> REQUIRED WORK: Every line with the word "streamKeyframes" in it should be extracted from the data that follows.

(INPUT DATA Opens)

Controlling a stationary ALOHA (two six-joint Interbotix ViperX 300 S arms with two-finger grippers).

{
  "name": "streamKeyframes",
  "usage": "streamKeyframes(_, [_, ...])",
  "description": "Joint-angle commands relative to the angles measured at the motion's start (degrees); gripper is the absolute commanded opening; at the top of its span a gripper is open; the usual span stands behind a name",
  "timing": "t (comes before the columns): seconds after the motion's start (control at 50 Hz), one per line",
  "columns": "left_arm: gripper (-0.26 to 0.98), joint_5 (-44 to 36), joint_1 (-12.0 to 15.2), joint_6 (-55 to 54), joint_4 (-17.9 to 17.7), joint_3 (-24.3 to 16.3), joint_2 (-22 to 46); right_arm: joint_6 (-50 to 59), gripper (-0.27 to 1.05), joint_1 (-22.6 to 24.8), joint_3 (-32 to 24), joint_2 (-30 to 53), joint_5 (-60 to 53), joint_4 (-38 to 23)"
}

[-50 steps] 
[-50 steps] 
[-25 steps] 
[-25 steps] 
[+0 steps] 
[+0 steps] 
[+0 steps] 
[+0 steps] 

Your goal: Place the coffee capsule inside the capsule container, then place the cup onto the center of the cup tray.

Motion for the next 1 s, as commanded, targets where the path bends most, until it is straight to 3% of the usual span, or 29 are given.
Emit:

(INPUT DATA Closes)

> SOLVED PROBLEM:
  "name": "streamKeyframes",
  "usage": "streamKeyframes(_, [_, ...])",

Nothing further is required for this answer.